Re: RARA-AVIS: Back into the definitional whirlpool

From: JIM DOHERTY ( jimdohertyjr@yahoo.com)
Date: 15 May 2004


Mark,

Re your example:
 
> According to Randall
> Kennedy's book on the subject, in the 1600s, the "N
> word" was not at all
> pejorative. Derived from the Latin word for the
> color black, it was
> simply the word used to describe the race of natives
> of Africa.
> However, I doubt that arguing that that was the
> word's original meaning
> would excuse the use of that word today. The
> history of racial
> relations in the US has added a whole lot of other
> shadings to that
> word. The denotation has remained constant, but as
> the culture has
> changed, so has the connotation of that word.
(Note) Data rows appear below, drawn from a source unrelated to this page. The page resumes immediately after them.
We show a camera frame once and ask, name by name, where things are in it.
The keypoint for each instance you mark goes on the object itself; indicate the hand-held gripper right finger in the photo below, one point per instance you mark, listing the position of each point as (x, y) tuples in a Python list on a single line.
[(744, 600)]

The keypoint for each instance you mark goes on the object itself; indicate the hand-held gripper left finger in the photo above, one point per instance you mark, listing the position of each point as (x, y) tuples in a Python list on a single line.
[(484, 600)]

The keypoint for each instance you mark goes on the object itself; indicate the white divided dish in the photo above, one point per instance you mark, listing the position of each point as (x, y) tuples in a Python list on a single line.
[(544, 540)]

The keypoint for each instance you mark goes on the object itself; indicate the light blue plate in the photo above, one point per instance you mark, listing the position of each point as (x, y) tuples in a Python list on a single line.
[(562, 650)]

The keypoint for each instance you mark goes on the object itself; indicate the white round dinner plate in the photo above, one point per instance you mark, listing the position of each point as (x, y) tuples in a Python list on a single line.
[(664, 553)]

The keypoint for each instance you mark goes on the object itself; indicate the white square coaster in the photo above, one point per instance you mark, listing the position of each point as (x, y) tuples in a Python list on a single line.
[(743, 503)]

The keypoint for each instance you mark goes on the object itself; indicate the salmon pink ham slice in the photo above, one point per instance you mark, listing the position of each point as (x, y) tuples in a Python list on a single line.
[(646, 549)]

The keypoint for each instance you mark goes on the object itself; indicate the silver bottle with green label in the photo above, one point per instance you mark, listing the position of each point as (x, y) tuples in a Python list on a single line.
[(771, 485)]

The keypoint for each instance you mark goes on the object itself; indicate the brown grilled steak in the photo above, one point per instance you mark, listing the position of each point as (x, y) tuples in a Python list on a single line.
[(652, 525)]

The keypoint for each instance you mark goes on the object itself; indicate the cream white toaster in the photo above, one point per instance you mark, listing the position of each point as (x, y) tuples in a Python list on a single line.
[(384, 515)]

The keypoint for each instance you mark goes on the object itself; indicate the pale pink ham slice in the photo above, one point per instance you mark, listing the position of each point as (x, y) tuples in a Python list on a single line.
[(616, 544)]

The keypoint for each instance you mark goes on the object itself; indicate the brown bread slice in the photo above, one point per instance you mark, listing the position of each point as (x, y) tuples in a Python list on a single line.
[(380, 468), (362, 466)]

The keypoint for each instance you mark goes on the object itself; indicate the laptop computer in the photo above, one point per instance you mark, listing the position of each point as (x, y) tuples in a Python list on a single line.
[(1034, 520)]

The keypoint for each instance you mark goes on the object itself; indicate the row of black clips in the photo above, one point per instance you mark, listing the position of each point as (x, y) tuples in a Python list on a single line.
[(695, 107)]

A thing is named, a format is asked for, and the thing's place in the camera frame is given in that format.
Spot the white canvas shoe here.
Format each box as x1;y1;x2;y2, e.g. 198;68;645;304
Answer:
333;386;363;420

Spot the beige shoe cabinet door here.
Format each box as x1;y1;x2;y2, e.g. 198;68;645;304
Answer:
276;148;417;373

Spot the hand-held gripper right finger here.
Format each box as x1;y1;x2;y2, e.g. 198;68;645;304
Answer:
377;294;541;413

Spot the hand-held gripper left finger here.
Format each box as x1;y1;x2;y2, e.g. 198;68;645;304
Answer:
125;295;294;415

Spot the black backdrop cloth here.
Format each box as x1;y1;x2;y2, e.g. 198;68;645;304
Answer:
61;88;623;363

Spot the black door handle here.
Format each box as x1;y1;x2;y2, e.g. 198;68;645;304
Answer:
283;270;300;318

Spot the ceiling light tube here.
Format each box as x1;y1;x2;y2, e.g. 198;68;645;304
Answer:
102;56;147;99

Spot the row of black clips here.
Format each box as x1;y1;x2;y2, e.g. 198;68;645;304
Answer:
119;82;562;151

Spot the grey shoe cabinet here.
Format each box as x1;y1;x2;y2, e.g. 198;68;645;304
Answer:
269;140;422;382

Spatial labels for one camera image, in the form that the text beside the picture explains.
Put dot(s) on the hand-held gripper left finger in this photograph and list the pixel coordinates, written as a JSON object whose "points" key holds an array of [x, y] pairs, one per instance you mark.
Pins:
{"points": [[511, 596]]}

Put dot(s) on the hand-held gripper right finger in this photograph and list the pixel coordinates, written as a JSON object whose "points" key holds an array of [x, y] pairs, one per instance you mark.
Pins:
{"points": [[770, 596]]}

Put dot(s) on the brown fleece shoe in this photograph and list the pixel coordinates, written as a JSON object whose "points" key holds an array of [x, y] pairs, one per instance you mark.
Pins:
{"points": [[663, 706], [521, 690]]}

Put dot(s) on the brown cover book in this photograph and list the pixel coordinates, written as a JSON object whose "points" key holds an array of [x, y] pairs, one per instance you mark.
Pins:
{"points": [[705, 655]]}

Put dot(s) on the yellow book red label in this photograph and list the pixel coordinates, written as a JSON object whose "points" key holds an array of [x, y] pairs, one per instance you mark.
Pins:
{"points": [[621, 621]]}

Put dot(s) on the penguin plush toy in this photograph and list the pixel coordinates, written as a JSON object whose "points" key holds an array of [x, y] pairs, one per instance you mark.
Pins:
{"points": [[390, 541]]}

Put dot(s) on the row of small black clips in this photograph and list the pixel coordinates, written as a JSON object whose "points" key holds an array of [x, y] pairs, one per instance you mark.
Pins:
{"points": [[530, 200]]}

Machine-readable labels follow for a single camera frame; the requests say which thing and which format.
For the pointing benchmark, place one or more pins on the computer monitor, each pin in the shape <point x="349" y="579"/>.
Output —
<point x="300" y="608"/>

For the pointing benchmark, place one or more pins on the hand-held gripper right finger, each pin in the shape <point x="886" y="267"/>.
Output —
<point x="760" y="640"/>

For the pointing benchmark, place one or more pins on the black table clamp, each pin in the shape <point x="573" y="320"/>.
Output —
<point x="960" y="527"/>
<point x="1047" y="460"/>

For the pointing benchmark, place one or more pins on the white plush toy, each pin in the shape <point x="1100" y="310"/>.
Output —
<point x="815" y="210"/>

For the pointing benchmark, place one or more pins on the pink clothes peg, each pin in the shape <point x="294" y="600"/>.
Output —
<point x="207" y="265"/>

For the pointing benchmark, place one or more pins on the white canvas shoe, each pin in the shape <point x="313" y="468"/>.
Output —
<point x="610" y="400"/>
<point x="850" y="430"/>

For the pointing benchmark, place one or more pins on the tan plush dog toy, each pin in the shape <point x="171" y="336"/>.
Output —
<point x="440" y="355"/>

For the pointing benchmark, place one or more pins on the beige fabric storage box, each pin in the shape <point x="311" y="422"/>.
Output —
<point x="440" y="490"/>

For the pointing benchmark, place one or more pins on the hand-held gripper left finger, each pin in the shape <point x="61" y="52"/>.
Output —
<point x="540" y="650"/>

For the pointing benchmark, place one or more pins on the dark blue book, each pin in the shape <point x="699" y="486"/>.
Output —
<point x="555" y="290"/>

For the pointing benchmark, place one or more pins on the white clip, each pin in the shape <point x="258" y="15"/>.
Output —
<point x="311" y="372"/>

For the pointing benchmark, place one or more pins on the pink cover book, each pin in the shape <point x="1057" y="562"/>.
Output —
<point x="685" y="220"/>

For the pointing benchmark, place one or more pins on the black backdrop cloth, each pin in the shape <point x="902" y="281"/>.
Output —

Haven't read the book, but when the word was used in the 1600's, it was used to describe a race of people who were enslaved. A word used by one group of people to describe another group that they regard as inherently inferior (as any group of people treated as property must have been) is, peforce, pejorative.

It's use since then, by the same people who once owned them as slaves, was, consciously or unconsciously, part of a larger program intended, to paraphrase Justice Marshall, to keep them as close to a state of slavery, now that they had been raised up (at least legally), as possible. To say that a term born in slavery was not pejorative is just silly.

So, while the "N-word" may have evolved, it really, in 500+ years, hasn't evolved THAT much.

To the point of this discussion, "noir" has only been used as a term to describe a type of crime fiction for about 60 years. It's been commonly used in English for perhaps 30. It's been commonly used in English to describe prose, as opposed to film, for maybe 20. Just how much evolving do you think it's had time to do in two decades?

"Noir" was never about doomed protagonists, downbeat endings, nihilism, or anything like that. Although many of the stories to which the term was first applied had those elements, just as many didn't. So that can't be what it was describing. That's just an inevitable conclusion that you and Mario and others seem intent on avoiding.

What all the stories deemed by the coiner of the term had in common was a dark and sinister atmosphere. So that must be what was being described.